**Directions**
The result should be every line in the material below containing the string "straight".

*** Task data Section Begins ***

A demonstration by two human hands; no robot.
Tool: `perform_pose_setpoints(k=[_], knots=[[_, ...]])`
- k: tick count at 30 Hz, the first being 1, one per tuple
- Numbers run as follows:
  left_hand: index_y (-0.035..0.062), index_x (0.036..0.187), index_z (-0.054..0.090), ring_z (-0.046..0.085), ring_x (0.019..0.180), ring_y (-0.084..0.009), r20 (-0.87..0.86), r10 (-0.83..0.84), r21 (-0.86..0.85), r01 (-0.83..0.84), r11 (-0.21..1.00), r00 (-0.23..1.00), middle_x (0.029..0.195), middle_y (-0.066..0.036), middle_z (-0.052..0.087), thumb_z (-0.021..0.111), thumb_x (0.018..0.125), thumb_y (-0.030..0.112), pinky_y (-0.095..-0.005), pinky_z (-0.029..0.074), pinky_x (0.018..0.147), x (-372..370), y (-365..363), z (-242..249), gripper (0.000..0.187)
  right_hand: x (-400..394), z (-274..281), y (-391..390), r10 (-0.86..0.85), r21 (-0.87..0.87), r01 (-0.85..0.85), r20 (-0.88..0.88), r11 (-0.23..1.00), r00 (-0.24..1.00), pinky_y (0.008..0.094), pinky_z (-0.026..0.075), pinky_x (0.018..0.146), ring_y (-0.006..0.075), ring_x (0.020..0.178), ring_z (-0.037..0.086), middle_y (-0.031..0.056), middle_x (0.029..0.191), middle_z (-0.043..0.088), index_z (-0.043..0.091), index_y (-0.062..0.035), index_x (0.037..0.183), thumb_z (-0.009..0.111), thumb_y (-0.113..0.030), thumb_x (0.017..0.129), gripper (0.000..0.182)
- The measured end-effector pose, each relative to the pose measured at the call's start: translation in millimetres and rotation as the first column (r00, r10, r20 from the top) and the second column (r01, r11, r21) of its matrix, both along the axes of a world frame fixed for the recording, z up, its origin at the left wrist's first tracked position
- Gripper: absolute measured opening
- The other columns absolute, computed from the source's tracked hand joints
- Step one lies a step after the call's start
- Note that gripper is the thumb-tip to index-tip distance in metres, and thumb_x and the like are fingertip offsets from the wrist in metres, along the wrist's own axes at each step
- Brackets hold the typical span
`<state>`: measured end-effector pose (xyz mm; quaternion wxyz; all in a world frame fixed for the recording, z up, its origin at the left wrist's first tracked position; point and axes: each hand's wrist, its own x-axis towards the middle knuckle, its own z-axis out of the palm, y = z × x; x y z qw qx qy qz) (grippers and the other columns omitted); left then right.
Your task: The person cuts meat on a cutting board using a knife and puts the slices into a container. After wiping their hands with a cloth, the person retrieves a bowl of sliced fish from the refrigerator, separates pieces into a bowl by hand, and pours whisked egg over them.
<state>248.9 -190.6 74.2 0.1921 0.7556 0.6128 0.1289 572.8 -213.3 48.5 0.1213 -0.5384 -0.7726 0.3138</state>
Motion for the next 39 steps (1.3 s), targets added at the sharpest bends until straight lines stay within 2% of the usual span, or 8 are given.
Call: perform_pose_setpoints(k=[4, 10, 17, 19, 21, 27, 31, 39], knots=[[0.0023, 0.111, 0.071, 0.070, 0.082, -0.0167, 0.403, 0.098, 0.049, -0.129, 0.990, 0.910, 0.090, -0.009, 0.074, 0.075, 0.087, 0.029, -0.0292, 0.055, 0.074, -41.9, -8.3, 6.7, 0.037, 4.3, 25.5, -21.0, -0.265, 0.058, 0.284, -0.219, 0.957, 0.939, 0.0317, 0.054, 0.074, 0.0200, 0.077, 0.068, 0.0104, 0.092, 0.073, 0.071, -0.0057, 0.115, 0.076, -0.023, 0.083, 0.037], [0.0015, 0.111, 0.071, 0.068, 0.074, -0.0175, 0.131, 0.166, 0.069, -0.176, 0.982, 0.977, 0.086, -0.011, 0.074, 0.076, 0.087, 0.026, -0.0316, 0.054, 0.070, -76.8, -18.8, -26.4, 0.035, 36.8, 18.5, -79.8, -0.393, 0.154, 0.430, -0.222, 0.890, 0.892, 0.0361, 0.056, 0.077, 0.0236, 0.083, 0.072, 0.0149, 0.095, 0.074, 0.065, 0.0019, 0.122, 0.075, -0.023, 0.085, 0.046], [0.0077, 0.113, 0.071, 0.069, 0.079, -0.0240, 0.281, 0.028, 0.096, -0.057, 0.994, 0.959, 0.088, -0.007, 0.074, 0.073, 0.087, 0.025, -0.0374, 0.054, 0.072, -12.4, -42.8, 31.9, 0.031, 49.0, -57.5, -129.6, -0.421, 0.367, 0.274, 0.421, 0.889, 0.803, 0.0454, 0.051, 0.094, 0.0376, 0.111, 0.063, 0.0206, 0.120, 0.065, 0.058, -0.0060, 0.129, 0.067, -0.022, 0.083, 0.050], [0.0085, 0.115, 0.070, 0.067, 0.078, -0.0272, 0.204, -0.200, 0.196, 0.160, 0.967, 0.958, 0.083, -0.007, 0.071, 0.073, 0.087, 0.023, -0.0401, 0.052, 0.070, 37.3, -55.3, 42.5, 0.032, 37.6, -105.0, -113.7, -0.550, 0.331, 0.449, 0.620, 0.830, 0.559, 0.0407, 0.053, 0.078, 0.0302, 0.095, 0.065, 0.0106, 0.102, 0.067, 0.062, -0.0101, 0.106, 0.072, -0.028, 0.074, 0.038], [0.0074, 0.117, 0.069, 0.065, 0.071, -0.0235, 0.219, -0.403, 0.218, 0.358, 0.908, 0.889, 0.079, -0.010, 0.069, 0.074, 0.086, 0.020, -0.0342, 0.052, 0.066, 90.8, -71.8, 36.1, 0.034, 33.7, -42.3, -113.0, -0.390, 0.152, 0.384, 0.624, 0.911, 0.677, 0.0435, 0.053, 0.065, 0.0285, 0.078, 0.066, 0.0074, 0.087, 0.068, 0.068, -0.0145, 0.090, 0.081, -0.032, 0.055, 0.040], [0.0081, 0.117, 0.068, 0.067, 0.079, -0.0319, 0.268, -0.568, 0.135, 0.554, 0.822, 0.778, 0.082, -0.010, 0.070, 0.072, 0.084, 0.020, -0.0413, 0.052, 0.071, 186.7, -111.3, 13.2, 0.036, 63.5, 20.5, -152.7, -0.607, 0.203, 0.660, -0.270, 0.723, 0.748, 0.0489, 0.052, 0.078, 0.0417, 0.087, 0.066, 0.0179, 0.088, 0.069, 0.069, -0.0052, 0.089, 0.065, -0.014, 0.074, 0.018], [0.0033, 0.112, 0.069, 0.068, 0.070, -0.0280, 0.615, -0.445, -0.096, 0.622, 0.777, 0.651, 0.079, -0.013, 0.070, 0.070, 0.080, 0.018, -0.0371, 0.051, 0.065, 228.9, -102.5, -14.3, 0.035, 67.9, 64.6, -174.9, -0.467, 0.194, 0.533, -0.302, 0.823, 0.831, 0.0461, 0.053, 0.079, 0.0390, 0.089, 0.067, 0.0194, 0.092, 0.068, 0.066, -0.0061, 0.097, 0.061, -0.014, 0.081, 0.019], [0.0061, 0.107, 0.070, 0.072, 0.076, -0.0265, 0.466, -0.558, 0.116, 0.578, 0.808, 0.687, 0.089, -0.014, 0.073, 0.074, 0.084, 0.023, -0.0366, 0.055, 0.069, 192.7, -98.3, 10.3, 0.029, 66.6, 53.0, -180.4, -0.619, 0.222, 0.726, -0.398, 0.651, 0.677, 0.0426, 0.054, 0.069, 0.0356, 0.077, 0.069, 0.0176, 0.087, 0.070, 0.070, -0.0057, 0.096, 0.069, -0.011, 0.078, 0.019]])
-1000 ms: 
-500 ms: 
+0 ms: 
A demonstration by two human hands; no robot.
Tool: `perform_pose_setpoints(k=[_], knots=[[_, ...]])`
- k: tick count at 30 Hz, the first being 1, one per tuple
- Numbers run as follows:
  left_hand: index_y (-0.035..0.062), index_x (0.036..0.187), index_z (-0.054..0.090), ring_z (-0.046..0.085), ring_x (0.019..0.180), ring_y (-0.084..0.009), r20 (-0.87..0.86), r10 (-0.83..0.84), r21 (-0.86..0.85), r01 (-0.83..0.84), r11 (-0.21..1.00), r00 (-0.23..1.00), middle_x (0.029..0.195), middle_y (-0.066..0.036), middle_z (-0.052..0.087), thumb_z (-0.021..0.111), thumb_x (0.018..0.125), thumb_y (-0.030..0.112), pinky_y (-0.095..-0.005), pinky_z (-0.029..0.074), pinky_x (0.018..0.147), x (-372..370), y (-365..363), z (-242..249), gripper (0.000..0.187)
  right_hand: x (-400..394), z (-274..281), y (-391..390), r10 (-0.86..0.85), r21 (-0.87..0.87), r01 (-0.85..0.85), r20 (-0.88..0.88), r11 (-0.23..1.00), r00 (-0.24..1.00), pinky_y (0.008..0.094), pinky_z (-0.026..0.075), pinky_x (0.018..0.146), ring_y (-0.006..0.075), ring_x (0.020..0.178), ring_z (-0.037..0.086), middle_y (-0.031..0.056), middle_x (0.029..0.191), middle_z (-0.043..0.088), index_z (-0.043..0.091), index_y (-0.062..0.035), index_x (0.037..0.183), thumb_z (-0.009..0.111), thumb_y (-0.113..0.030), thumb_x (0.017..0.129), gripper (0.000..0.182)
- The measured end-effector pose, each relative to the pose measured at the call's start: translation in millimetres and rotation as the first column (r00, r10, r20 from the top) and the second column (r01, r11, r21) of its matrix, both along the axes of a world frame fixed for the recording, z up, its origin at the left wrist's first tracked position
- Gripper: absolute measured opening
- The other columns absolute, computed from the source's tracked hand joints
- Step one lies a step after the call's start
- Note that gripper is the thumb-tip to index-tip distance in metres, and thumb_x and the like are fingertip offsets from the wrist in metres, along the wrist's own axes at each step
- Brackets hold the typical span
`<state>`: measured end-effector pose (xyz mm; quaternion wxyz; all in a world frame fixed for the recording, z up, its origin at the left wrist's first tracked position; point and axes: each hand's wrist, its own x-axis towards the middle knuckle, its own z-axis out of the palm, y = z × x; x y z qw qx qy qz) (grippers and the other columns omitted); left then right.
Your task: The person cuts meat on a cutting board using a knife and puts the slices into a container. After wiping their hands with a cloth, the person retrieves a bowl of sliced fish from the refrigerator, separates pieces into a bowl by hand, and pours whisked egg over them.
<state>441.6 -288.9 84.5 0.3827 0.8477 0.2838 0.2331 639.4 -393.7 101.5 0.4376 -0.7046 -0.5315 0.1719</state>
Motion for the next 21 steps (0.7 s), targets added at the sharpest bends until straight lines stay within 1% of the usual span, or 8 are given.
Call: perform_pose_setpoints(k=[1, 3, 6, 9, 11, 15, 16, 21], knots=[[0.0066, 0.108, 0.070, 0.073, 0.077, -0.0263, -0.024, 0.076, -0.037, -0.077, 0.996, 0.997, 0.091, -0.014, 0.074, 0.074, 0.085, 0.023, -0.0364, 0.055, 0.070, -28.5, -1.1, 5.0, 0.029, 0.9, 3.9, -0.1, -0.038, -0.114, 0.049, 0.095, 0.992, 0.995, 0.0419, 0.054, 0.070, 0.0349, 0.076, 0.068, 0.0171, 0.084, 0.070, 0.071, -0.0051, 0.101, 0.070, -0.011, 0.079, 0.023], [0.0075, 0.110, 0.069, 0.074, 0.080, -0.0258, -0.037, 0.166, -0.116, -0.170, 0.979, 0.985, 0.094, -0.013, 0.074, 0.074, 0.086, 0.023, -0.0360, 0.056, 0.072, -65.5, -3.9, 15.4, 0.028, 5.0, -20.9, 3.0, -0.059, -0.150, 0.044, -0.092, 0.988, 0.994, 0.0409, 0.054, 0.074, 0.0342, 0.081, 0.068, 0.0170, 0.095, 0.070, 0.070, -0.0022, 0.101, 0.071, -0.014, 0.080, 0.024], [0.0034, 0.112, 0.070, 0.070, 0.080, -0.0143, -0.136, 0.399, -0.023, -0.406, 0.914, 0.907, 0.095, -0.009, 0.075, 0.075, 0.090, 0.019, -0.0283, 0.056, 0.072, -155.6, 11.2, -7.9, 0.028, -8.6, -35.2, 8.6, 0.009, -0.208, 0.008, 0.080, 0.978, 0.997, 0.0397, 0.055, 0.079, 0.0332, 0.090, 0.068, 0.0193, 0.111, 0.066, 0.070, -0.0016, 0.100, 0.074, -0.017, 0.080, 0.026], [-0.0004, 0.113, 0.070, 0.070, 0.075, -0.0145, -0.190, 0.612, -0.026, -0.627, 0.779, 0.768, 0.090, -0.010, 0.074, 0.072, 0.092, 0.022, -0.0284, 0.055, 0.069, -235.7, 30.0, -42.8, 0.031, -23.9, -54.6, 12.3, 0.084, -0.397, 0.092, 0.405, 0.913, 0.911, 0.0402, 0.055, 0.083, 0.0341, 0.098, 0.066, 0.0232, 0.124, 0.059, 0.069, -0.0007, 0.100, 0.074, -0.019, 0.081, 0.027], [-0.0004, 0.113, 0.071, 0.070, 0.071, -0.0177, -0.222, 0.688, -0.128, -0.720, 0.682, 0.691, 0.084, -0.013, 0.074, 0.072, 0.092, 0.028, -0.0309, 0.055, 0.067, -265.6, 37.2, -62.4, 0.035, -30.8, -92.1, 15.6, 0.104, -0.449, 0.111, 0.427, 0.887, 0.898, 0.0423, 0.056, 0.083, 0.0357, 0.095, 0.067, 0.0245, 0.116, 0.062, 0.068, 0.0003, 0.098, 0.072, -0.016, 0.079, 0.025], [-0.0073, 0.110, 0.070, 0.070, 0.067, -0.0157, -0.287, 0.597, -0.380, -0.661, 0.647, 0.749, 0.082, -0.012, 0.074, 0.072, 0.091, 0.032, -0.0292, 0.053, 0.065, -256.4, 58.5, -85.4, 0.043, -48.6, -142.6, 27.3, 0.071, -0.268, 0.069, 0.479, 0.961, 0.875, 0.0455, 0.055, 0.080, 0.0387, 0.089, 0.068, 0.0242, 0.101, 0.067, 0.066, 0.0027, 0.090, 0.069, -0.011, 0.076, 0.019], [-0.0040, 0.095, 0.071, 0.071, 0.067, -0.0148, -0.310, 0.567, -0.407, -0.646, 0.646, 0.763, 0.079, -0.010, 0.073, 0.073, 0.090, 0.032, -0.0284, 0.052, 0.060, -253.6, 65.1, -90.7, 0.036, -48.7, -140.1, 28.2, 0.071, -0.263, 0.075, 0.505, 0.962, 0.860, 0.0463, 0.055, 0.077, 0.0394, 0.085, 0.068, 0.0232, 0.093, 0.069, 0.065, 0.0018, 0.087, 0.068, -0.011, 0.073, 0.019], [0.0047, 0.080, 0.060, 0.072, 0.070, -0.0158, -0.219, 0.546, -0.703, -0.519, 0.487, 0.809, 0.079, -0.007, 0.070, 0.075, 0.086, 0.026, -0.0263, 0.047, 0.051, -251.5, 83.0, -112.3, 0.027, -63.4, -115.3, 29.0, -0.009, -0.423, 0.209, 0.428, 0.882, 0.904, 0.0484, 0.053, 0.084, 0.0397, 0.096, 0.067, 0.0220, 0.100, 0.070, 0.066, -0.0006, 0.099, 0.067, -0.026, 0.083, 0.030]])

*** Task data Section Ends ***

**Solution to the problem**
Motion for the next 39 steps (1.3 s), targets added at the sharpest bends until straight lines stay within 2% of the usual span, or 8 are given.
Motion for the next 21 steps (0.7 s), targets added at the sharpest bends until straight lines stay within 1% of the usual span, or 8 are given.

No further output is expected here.